Thanks also to the whole HypoActive crew for a great weekend, and especially Gary Scheiner, excellent company in any depancreatised situation. Despite all the other great little situations we had over the weekend, I remember going for a short run with Gary, in search of koalas and Skippy. With no signs of wildlife, we returned to the conference. After getting our sweat off and prepping for the next stage of the day, Gary turned to me and simply said, “It just feels better, doesn’t it?”

Yes. Yes it does.

Type 1 Diabetes & ultra running draft 1 open show

...BIG medals, and giant grins!
…BIG medals, and giant grins!

 

7 thoughts on “Diabetes and Ultra Marathon

  1. I am fascinated and thrilled to read about the adventures. I took two years to train for the 25th running of the Marathon des Sables, which was 3 years ago. Being over 50, a long term type 1 and not a regular participant in ultra marathons (this was first one), the officials were very cautious before they let me enter. But they did and it was a life changing experience for me. Sadly I only got to the end of day 3, because I discovered through the extreme conditions that I also suffer from hypokalemia. I didn’t know before then. That took me out of the event coz I hadn’t adequately prepared for the full affect. Quite awful to be honest.
    I hope one day to win lotto, then I’m on that plane and doing it all again. We can do anything; we just have to know we can and work harder than everybody else.
    alex_of_oz

      1. That name doesn’t ring a bell, but then my memory isn’t too good. There was a fantastic young runner from Springvale area and another fellow from around Officer in Victoria. Now that I think about it, the fellow from Springvale may have been Stuart.
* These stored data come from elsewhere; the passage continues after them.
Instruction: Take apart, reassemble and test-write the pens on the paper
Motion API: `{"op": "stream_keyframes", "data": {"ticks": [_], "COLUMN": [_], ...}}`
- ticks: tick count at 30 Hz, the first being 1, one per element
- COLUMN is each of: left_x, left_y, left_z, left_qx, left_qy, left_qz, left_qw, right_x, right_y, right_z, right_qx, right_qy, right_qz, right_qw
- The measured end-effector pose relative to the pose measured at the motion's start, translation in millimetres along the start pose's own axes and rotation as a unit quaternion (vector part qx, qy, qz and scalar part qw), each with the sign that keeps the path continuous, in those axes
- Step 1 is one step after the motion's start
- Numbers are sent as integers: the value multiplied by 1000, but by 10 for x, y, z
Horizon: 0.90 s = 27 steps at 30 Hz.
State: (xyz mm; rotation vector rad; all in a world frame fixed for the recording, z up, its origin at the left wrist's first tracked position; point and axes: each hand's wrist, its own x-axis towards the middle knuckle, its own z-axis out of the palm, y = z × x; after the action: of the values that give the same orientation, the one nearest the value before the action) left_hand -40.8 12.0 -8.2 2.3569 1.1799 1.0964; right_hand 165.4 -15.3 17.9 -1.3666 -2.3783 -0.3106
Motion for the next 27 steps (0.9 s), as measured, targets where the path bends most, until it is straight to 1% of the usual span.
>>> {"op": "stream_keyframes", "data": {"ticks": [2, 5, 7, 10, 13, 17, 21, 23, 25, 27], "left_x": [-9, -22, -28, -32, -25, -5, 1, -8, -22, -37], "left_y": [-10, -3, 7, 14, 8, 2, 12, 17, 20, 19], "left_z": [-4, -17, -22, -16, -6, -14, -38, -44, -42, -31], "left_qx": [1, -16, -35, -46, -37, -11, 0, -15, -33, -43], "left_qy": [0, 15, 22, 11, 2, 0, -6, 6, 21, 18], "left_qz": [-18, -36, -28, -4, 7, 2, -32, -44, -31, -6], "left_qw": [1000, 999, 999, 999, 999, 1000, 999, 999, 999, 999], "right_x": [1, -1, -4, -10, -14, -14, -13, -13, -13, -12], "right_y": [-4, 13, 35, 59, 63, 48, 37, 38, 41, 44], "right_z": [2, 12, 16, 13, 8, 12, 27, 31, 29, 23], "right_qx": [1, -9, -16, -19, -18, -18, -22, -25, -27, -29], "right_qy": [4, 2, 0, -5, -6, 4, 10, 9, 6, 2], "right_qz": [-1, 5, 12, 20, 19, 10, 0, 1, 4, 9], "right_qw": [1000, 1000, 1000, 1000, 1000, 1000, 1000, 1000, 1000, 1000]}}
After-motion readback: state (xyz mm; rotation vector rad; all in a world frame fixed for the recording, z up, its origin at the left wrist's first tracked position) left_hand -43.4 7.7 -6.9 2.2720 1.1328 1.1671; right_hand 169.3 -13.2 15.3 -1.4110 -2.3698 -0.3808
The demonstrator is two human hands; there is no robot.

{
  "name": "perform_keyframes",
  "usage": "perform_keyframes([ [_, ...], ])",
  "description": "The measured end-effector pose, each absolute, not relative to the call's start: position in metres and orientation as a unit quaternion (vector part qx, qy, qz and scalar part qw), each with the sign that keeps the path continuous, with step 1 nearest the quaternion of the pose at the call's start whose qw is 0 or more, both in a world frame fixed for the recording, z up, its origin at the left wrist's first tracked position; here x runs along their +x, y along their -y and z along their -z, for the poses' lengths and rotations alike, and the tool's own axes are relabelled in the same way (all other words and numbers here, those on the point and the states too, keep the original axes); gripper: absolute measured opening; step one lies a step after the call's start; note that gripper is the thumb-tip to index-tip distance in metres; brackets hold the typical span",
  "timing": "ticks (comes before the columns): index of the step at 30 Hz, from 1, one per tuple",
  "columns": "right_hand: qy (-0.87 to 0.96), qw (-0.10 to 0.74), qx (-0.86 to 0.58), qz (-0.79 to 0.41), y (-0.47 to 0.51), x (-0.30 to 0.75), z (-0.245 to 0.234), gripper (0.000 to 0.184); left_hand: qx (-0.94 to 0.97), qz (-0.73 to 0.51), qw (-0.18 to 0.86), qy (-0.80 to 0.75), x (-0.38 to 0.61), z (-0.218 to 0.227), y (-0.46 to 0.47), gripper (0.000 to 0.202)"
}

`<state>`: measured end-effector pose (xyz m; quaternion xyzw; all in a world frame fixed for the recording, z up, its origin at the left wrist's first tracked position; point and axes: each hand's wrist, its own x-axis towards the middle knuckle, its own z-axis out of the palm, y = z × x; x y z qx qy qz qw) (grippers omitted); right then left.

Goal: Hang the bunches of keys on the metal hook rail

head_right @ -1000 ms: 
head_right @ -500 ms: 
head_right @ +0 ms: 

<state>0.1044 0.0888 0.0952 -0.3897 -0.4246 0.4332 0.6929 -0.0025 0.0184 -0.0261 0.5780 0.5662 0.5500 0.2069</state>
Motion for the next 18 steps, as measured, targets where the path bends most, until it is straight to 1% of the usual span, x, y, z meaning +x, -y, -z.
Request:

        I would give my eye teeth to be able to give it another try. This time I’d take adequate electrolyte replacement. I was looking like the lady marathon runner in the Rome olympics.

      2. Stu’s a fast mofo with a rich Scottish accent, and was from Victoria at the time.
        He mentioned to me ages ago he’d been in a tent at MDS with a Type 1 who has trained mostly power hiking and I think got pulled midway.

      3. Yeah, that sounds like him. I didn’t get pulled; I actually chose to pull out as I knew that I couldn’t finish without enough of the electrolyte supplements. So many times since I have wished that I simply kept going until they ran out. I would have at least been able to finish the 80km stage. The timing was all wrong. The doctors came over the sand dune right at that moment, my head was in a whirl with everything, it was 50+C and I’d just figured out that I didn’t have enough.

        One day when I win lotto I’m back there.